§ **Exercise goal**: The data must be transcribed exactly, with no line missing.

§ **Source material**:
------------------------------------------------------------
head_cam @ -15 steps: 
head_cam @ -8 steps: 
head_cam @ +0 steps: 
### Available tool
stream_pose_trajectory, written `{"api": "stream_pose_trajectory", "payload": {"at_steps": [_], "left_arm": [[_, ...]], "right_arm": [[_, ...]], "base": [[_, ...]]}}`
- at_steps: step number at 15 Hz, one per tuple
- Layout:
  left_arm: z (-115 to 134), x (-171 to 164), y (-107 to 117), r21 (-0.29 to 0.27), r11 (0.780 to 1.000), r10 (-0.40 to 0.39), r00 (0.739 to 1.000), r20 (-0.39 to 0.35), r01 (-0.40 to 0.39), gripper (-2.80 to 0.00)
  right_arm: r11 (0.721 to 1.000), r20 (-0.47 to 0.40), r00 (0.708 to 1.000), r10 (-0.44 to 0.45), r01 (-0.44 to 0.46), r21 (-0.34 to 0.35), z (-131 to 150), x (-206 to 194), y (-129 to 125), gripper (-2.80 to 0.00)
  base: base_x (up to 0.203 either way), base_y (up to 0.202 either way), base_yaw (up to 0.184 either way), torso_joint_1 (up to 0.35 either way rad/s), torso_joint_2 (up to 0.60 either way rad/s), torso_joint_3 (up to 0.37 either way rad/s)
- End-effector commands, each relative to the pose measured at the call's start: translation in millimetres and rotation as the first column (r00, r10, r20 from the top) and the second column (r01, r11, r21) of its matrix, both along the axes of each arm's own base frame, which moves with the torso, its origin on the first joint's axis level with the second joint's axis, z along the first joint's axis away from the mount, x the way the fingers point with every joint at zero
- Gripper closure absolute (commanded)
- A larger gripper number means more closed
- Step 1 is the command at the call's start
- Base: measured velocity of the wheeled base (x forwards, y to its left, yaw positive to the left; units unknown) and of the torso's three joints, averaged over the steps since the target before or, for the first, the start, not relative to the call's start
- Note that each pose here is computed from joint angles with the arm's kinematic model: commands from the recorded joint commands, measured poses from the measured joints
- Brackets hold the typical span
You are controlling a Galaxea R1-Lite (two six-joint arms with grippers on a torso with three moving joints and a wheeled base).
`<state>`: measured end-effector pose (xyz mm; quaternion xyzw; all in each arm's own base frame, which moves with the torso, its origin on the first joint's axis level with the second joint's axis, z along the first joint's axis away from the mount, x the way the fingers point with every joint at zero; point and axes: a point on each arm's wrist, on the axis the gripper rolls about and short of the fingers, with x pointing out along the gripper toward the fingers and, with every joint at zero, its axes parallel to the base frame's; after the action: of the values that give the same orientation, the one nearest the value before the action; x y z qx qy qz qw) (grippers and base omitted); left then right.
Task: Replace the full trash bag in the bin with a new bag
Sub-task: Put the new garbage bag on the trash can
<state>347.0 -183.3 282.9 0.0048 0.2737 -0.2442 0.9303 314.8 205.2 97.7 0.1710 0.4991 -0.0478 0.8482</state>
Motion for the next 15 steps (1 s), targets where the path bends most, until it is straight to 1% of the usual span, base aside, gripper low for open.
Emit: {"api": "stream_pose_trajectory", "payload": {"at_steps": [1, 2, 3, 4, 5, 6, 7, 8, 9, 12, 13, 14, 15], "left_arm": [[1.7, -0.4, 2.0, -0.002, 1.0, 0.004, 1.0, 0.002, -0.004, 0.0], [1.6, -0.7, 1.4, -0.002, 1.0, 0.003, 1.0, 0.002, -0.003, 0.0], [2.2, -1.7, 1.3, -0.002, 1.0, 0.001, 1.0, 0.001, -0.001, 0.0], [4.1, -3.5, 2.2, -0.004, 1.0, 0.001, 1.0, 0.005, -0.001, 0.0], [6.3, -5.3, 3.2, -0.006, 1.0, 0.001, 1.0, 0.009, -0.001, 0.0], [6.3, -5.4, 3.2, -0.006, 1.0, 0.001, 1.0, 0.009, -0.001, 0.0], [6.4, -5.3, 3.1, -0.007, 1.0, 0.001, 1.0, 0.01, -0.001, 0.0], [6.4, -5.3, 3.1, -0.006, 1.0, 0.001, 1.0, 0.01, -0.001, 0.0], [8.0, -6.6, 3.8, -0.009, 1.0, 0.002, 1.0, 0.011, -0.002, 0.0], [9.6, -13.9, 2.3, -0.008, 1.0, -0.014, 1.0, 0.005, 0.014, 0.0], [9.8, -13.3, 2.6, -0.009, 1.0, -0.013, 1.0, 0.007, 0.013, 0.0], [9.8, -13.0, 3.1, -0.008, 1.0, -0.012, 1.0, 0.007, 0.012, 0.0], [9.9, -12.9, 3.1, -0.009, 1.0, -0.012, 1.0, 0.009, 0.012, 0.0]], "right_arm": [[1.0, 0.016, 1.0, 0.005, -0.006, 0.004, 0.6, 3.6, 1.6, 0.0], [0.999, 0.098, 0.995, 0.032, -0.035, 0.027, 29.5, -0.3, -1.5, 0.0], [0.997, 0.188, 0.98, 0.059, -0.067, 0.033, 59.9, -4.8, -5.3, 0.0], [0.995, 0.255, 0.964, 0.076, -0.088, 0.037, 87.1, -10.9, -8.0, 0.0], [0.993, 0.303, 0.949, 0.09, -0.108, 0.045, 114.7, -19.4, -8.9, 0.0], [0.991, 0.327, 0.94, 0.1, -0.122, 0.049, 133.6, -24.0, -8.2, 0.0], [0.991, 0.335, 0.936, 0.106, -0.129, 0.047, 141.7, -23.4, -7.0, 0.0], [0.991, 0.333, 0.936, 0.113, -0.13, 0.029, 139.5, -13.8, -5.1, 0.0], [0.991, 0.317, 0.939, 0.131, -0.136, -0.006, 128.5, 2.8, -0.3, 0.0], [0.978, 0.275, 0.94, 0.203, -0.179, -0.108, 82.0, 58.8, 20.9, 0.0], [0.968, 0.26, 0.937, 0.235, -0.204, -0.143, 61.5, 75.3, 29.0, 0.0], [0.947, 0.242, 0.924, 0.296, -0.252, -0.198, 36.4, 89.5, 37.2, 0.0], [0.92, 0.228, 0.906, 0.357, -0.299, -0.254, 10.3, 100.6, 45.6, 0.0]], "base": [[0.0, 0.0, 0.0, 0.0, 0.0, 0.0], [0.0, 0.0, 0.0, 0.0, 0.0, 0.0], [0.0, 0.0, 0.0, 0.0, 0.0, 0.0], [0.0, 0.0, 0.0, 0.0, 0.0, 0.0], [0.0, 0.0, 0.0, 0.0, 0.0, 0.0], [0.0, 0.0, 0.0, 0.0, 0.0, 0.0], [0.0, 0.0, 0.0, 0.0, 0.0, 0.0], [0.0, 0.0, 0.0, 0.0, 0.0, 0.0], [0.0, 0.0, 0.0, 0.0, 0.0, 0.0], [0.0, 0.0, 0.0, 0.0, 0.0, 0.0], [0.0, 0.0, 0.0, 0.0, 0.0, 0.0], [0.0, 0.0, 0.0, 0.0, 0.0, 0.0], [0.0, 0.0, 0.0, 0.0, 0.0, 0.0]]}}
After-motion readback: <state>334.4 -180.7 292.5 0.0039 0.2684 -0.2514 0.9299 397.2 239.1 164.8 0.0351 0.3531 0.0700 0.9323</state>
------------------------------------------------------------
§ **Exercise output**:
head_cam @ -15 steps: 
head_cam @ -8 steps: 
head_cam @ +0 steps: 
### Available tool
stream_pose_trajectory, written `{"api": "stream_pose_trajectory", "payload": {"at_steps": [_], "left_arm": [[_, ...]], "right_arm": [[_, ...]], "base": [[_, ...]]}}`
- at_steps: step number at 15 Hz, one per tuple
- Layout:
  left_arm: z (-115 to 134), x (-171 to 164), y (-107 to 117), r21 (-0.29 to 0.27), r11 (0.780 to 1.000), r10 (-0.40 to 0.39), r00 (0.739 to 1.000), r20 (-0.39 to 0.35), r01 (-0.40 to 0.39), gripper (-2.80 to 0.00)
  right_arm: r11 (0.721 to 1.000), r20 (-0.47 to 0.40), r00 (0.708 to 1.000), r10 (-0.44 to 0.45), r01 (-0.44 to 0.46), r21 (-0.34 to 0.35), z (-131 to 150), x (-206 to 194), y (-129 to 125), gripper (-2.80 to 0.00)
  base: base_x (up to 0.203 either way), base_y (up to 0.202 either way), base_yaw (up to 0.184 either way), torso_joint_1 (up to 0.35 either way rad/s), torso_joint_2 (up to 0.60 either way rad/s), torso_joint_3 (up to 0.37 either way rad/s)
- End-effector commands, each relative to the pose measured at the call's start: translation in millimetres and rotation as the first column (r00, r10, r20 from the top) and the second column (r01, r11, r21) of its matrix, both along the axes of each arm's own base frame, which moves with the torso, its origin on the first joint's axis level with the second joint's axis, z along the first joint's axis away from the mount, x the way the fingers point with every joint at zero
- Gripper closure absolute (commanded)
- A larger gripper number means more closed
- Step 1 is the command at the call's start
- Base: measured velocity of the wheeled base (x forwards, y to its left, yaw positive to the left; units unknown) and of the torso's three joints, averaged over the steps since the target before or, for the first, the start, not relative to the call's start
- Note that each pose here is computed from joint angles with the arm's kinematic model: commands from the recorded joint commands, measured poses from the measured joints
- Brackets hold the typical span
You are controlling a Galaxea R1-Lite (two six-joint arms with grippers on a torso with three moving joints and a wheeled base).
`<state>`: measured end-effector pose (xyz mm; quaternion xyzw; all in each arm's own base frame, which moves with the torso, its origin on the first joint's axis level with the second joint's axis, z along the first joint's axis away from the mount, x the way the fingers point with every joint at zero; point and axes: a point on each arm's wrist, on the axis the gripper rolls about and short of the fingers, with x pointing out along the gripper toward the fingers and, with every joint at zero, its axes parallel to the base frame's; after the action: of the values that give the same orientation, the one nearest the value before the action; x y z qx qy qz qw) (grippers and base omitted); left then right.
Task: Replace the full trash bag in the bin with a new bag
Sub-task: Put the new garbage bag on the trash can
<state>347.0 -183.3 282.9 0.0048 0.2737 -0.2442 0.9303 314.8 205.2 97.7 0.1710 0.4991 -0.0478 0.8482</state>
Motion for the next 15 steps (1 s), targets where the path bends most, until it is straight to 1% of the usual span, base aside, gripper low for open.
Emit: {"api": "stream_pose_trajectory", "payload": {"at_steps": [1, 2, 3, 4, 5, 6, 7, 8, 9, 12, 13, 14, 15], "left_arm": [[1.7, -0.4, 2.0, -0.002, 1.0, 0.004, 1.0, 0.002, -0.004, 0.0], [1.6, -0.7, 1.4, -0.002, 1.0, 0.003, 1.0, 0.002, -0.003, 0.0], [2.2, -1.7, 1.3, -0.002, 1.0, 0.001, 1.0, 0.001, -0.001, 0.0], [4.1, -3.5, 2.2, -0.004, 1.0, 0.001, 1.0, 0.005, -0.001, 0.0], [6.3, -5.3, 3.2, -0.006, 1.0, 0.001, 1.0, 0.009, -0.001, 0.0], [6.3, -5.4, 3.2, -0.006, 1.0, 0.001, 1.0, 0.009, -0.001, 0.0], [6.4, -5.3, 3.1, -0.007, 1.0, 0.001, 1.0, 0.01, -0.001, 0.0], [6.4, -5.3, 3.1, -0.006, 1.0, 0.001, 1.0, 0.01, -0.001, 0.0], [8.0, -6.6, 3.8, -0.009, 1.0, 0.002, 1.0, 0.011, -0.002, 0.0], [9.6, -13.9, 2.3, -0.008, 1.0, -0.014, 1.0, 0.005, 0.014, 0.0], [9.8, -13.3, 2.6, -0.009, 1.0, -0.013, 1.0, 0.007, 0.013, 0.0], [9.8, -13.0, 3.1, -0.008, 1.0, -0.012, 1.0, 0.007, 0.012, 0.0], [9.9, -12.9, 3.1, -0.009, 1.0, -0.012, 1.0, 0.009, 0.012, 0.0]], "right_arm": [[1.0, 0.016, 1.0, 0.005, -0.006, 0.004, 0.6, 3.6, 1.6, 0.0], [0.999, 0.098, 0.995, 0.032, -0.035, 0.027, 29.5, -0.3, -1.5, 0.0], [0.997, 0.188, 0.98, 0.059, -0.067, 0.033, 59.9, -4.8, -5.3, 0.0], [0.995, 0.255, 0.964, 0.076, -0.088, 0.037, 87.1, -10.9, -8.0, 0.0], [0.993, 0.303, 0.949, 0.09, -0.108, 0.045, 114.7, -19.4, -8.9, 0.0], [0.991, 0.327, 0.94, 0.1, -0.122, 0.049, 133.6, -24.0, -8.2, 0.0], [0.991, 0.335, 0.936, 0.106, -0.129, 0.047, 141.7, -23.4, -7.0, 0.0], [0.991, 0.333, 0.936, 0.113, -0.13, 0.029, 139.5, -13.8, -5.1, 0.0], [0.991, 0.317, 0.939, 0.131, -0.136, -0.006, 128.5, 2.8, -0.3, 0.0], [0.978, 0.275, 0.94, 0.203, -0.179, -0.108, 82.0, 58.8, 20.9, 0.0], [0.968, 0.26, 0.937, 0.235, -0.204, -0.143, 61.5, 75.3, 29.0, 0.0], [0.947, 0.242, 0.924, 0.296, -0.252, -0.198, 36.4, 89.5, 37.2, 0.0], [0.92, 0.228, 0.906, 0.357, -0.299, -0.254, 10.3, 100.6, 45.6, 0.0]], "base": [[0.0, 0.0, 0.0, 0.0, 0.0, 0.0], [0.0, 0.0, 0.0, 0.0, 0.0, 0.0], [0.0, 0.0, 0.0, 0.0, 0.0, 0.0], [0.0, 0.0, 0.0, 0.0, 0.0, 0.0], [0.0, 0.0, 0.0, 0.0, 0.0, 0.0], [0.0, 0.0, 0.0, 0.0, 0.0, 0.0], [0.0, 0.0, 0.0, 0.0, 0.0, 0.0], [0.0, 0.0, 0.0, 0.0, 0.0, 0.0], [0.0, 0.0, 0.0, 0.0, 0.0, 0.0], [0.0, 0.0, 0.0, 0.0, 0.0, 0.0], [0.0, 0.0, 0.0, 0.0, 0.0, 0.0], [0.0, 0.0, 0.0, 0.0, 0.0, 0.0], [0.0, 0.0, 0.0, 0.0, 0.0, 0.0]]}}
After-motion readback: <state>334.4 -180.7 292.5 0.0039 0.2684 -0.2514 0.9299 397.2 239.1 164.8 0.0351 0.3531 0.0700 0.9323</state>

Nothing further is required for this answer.